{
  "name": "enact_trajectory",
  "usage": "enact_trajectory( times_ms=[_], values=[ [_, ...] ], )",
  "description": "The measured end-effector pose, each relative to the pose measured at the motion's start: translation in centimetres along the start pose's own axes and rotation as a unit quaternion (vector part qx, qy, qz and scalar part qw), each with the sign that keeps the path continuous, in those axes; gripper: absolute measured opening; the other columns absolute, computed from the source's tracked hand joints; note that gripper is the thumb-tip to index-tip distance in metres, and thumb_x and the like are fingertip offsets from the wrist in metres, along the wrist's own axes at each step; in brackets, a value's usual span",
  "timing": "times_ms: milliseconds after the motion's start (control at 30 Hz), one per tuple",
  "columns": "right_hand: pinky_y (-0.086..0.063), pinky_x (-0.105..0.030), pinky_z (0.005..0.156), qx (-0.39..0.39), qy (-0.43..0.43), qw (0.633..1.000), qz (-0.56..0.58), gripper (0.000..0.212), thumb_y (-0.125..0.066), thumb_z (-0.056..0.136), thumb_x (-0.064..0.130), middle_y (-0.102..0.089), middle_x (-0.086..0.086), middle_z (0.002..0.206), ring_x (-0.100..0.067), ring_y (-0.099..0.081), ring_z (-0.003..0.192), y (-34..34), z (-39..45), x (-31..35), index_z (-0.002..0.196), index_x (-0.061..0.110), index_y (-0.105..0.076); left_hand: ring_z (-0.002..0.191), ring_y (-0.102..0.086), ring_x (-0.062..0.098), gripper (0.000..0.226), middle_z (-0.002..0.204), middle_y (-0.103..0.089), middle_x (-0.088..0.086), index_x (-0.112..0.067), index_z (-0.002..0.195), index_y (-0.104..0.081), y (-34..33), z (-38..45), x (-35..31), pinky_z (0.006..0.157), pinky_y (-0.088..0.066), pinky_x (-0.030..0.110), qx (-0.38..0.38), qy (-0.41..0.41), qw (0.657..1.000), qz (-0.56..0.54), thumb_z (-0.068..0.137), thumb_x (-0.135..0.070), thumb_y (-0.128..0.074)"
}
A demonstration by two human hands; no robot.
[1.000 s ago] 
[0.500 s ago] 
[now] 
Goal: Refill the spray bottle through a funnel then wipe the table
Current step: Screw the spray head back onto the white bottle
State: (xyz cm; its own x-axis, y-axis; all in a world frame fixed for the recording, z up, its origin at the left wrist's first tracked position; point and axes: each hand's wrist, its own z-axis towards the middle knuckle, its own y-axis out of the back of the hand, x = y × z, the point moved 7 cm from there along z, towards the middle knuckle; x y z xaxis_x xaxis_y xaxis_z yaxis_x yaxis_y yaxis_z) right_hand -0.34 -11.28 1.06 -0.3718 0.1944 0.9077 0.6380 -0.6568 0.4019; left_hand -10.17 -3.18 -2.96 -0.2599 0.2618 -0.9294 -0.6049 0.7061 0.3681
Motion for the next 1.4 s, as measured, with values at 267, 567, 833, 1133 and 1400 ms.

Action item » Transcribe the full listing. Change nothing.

Completed task »
{
  "name": "enact_trajectory",
  "usage": "enact_trajectory( times_ms=[_], values=[ [_, ...] ], )",
  "description": "The measured end-effector pose, each relative to the pose measured at the motion's start: translation in centimetres along the start pose's own axes and rotation as a unit quaternion (vector part qx, qy, qz and scalar part qw), each with the sign that keeps the path continuous, in those axes; gripper: absolute measured opening; the other columns absolute, computed from the source's tracked hand joints; note that gripper is the thumb-tip to index-tip distance in metres, and thumb_x and the like are fingertip offsets from the wrist in metres, along the wrist's own axes at each step; in brackets, a value's usual span",
  "timing": "times_ms: milliseconds after the motion's start (control at 30 Hz), one per tuple",
  "columns": "right_hand: pinky_y (-0.086..0.063), pinky_x (-0.105..0.030), pinky_z (0.005..0.156), qx (-0.39..0.39), qy (-0.43..0.43), qw (0.633..1.000), qz (-0.56..0.58), gripper (0.000..0.212), thumb_y (-0.125..0.066), thumb_z (-0.056..0.136), thumb_x (-0.064..0.130), middle_y (-0.102..0.089), middle_x (-0.086..0.086), middle_z (0.002..0.206), ring_x (-0.100..0.067), ring_y (-0.099..0.081), ring_z (-0.003..0.192), y (-34..34), z (-39..45), x (-31..35), index_z (-0.002..0.196), index_x (-0.061..0.110), index_y (-0.105..0.076); left_hand: ring_z (-0.002..0.191), ring_y (-0.102..0.086), ring_x (-0.062..0.098), gripper (0.000..0.226), middle_z (-0.002..0.204), middle_y (-0.103..0.089), middle_x (-0.088..0.086), index_x (-0.112..0.067), index_z (-0.002..0.195), index_y (-0.104..0.081), y (-34..33), z (-38..45), x (-35..31), pinky_z (0.006..0.157), pinky_y (-0.088..0.066), pinky_x (-0.030..0.110), qx (-0.38..0.38), qy (-0.41..0.41), qw (0.657..1.000), qz (-0.56..0.54), thumb_z (-0.068..0.137), thumb_x (-0.135..0.070), thumb_y (-0.128..0.074)"
}
A demonstration by two human hands; no robot.
[1.000 s ago] 
[0.500 s ago] 
[now] 
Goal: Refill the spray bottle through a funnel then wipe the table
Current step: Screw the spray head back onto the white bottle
State: (xyz cm; its own x-axis, y-axis; all in a world frame fixed for the recording, z up, its origin at the left wrist's first tracked position; point and axes: each hand's wrist, its own z-axis towards the middle knuckle, its own y-axis out of the back of the hand, x = y × z, the point moved 7 cm from there along z, towards the middle knuckle; x y z xaxis_x xaxis_y xaxis_z yaxis_x yaxis_y yaxis_z) right_hand -0.34 -11.28 1.06 -0.3718 0.1944 0.9077 0.6380 -0.6568 0.4019; left_hand -10.17 -3.18 -2.96 -0.2599 0.2618 -0.9294 -0.6049 0.7061 0.3681
Motion for the next 1.4 s, as measured, with values at 267, 567, 833, 1133 and 1400 ms.

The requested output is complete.